The most important thing for delicious macaroni is time. Forget about knocking something up in 5 minutes, tinned sauces, Bolognese sauces with only 5 g of meat for every litre of sauce and other horrors. In Italy, whole armies of grannies get up at the crack of dawn on a Sunday morning to start making the sauce. We’re not that strict, but there’s no getting round the fact that any decent salsa della nonna needs cooking for a good couple of hours.
Ingredients:
For the sauce:
- 1 onion
- Carrot and celery as necessary
- Minced pork or beef: 40–50 g (1.4–1.7 oz) per person
- Tomato passata: 150 g (5.3 oz) per person
- A dash of white wine
- Salt
- Sugar
- Extra-virgin olive oil
- Black pepper
- Fresh basil
For the pasta:
- Penne rigate or fusilli: 80–100 g per person
- Water
- Salt
To cook au gratin:
Grated Parmesan cheese and, if you really want to impress, a little mozzarella cheese
Method:
The tomato sauce for macaroni is pure poetry. Start by chopping the onion, carrot and celery as finely as possible. Then gently fry them in a fairly large pan with a good dash of extra-virgin olive oil and season with salt and black pepper. When the onion has turned translucent, add the minced meat, and when the meat has started to change colour, add a dash of white wine.

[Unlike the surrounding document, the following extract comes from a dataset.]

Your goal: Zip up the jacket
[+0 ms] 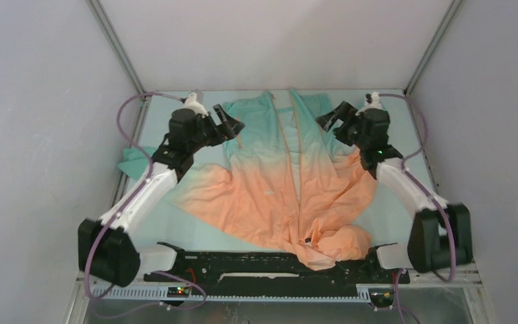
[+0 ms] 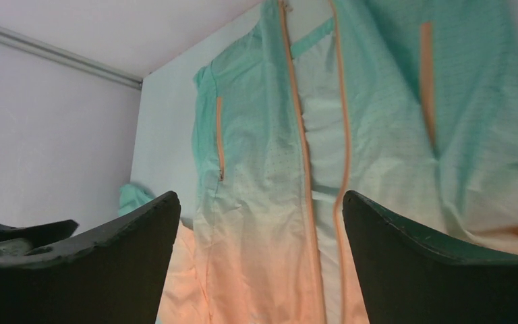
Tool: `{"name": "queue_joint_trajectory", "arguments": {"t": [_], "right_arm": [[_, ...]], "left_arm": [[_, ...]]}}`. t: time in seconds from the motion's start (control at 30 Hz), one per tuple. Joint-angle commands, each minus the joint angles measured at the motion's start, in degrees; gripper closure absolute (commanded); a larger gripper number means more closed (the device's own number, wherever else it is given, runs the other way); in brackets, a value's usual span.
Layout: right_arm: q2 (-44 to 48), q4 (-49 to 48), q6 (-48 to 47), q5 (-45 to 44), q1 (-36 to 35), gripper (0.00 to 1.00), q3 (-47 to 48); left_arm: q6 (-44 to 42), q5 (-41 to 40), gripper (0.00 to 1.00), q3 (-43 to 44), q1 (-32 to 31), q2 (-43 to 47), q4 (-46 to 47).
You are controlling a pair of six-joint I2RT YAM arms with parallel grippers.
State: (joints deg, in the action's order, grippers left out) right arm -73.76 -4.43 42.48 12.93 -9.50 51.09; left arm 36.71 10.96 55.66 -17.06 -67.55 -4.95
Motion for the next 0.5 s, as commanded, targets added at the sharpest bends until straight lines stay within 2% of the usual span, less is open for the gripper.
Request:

Once the wine has evaporated a little, stirring all the while to make sure the meat doesn’t stick, add the tomato passata, two glasses of water, a teaspoonful of sugar (another of grandma’s tricks to counteract the acidic tomatoes) and salt to taste. Stir well. You’ll end up with a fairly thin sauce, but don’t worry, this is where the real secret comes in: you need to let it thicken over a low heat for a couple of hours. You’ll need to stir every 10 minutes or so to make sure it doesn’t stick. You’ll know when it’s ready when a wooden spoon doesn’t drip when you lift it out of the sauce. At this point, take it off the heat and put by.
Only now should you bring a pan of water to the boil for the pasta; not before. You most definitely do not want to be cooking the penne first of all and then leaving it in the colander for hours. When the water has come to the boil, add the penne and a little coarse salt and cook for a couple of minutes less than the time given in the instructions on the packet, as it will finish cooking in the oven. When the pasta is ready, strain but don’t run it under the tap: utter sacrilege for any true pasta lover.

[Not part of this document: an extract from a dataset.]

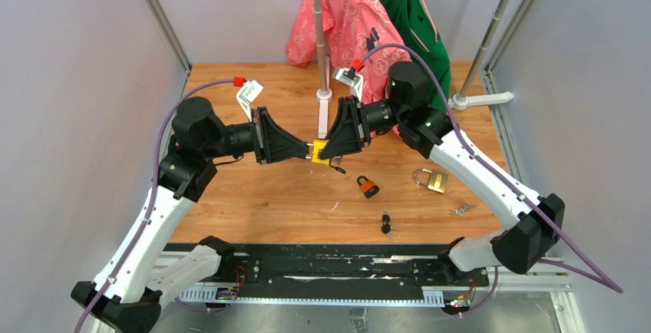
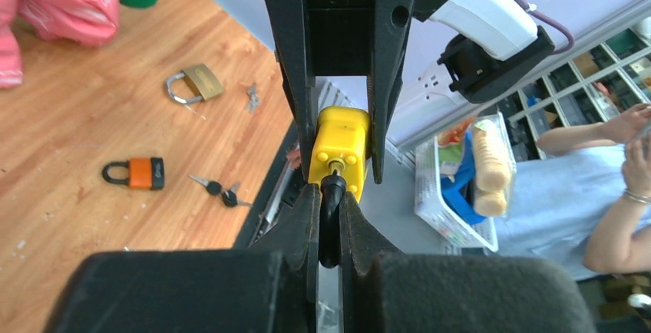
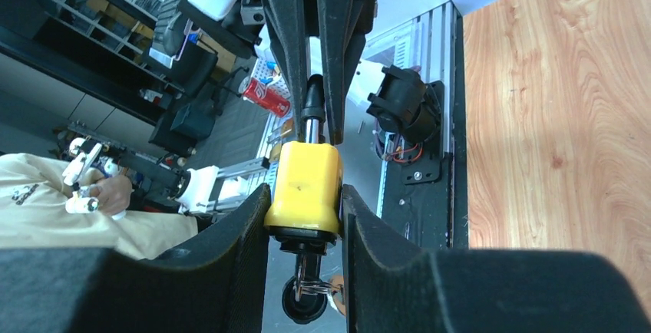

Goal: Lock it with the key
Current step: Lock the lock.

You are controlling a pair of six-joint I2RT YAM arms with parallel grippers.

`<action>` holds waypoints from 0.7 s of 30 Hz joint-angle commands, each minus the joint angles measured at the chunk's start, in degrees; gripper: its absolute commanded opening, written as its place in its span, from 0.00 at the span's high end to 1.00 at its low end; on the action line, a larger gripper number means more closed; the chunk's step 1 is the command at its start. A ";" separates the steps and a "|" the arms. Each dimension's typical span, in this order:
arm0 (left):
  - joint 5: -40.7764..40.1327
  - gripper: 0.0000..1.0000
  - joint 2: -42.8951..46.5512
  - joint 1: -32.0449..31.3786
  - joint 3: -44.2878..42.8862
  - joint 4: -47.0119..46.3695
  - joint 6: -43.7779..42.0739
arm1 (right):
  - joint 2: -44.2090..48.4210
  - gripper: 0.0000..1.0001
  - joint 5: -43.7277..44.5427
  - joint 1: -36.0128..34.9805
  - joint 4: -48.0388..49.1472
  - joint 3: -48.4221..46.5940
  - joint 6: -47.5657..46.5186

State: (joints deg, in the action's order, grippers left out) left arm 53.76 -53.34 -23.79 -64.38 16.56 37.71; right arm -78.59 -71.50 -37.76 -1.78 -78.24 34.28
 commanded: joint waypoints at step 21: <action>-11.69 1.00 3.76 -0.47 6.18 -20.42 9.82 | 8.01 0.66 20.60 -1.36 29.82 13.31 16.04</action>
State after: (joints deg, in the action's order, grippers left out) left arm 44.31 -50.37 -24.05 -57.34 -0.91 46.89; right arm -72.16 -52.80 -38.24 22.68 -65.95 47.97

Add the pasta to the pan with the sauce (if you’ve made lots of sauce, take off what you don’t need for this recipe; you can even freeze it in individual pots to make life easier). Mix well and put half the mixture in an oven tray. Add some small pieces of mozzarella and cover with the remaining half. Sprinkle with plenty of Parmesan and bake in the oven for 5 or 10 minutes at the most!
Decorate with fresh basil leaves and serve. You’ll bowl your guests over as a thousand Italian grandmas breathe a sigh of relief. Doing the right thing has never been so easy.